How to set the default system (locale?) encoding

Tim ignored_mailbox at yahoo.com.au
Thu May 3 04:10:42 UTC 2007


On Wed, 2007-05-02 at 20:58 -0500, Steven P. Ulrick wrote:
> I have used the Sword Project's "diatheke" command to output the Bible
> into plain text files, divided by chapter and book.
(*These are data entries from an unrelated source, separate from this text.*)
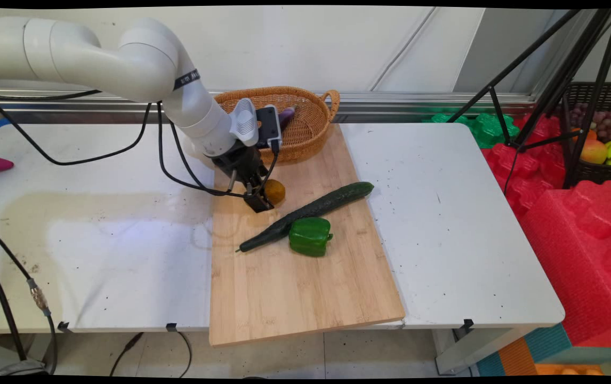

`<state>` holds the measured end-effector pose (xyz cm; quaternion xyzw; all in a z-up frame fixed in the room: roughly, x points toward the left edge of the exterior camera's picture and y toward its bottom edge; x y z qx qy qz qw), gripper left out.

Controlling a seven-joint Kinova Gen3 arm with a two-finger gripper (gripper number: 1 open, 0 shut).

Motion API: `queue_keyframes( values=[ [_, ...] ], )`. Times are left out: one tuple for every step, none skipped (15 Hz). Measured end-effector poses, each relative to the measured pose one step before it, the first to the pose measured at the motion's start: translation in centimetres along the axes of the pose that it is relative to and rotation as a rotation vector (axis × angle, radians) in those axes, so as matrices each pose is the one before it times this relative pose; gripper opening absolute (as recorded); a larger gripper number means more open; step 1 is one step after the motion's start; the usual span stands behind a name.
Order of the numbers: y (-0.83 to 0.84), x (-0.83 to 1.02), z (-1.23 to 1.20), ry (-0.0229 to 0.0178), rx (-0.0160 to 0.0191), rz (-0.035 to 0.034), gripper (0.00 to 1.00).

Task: Place the picked object on the cutting board

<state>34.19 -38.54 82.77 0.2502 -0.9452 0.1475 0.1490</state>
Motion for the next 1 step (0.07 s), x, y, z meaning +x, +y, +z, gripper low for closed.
queue_keyframes(
  values=[
    [-0.030,-0.084,-0.083,0.00366,0.00004,0.00455,1.00]
  ],
)
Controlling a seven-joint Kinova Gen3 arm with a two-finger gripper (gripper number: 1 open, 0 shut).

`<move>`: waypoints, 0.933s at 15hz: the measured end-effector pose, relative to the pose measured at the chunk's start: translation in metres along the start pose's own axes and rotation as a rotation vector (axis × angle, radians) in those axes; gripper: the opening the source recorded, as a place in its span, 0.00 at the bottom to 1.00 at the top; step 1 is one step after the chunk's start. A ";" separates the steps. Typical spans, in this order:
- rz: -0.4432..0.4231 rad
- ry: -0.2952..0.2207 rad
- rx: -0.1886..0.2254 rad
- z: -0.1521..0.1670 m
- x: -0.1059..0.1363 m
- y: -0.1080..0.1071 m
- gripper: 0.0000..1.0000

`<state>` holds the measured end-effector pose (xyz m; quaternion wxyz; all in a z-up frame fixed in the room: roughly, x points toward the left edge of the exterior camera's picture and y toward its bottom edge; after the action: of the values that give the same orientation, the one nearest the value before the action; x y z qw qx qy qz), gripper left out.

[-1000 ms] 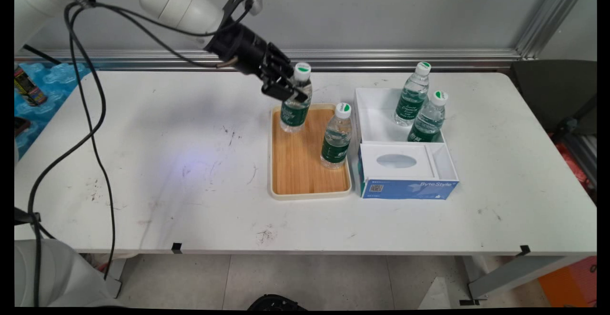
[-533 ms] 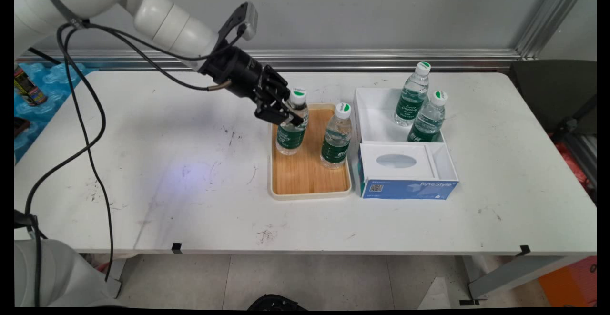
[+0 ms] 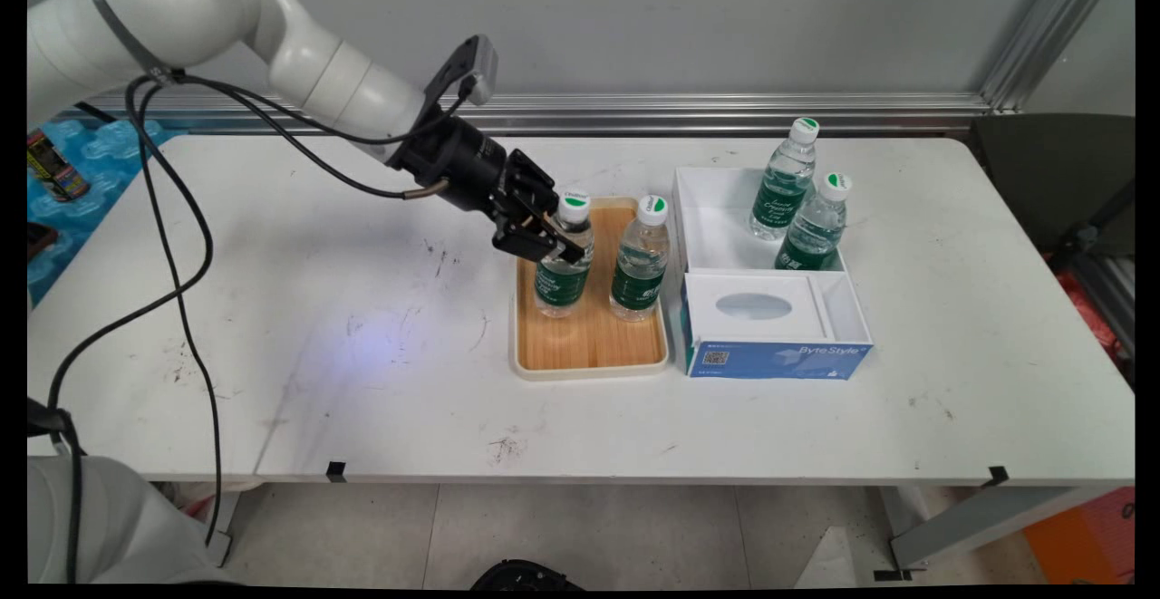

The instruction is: Place the picked object on the tray

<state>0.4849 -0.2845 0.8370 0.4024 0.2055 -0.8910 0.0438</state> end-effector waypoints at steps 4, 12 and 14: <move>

That may be the problem.  Is it creating real UTF-8 text, as Fedora
usually defaults to?  What do you get if you do a "file" on those text
files.

e.g. [tim at serge ~]$ file example.text
example.text: UTF-8 Unicode text

Also, what's your locale set up to?

e.g. [tim at serge ~]$ locale
LANG=en_AU.UTF-8
LC_CTYPE="en_AU.UTF-8"
LC_NUMERIC="en_AU.UTF-8"
LC_TIME="en_AU.UTF-8"
LC_COLLATE="en_AU.UTF-8"
LC_MONETARY="en_AU.UTF-8"
LC_MESSAGES="en_AU.UTF-8"
LC_PAPER="en_AU.UTF-8"
LC_NAME="en_AU.UTF-8"
LC_ADDRESS="en_AU.UTF-8"
LC_TELEPHONE="en_AU.UTF-8"
LC_MEASUREMENT="en_AU.UTF-8"
LC_IDENTIFICATION="en_AU.UTF-8"
LC_ALL=

If they're working differently from each other, you're in for some
troubles, as you've discovered.

It generally is best if everything uses UTF-8, you have one encoding for
everything, instead of this being in ISO-8859-1 and that in ISO-8859-9,
because they had different characters that couldn't be done in the
other, and so on.  UTF-8 covers almost everything, in one scheme.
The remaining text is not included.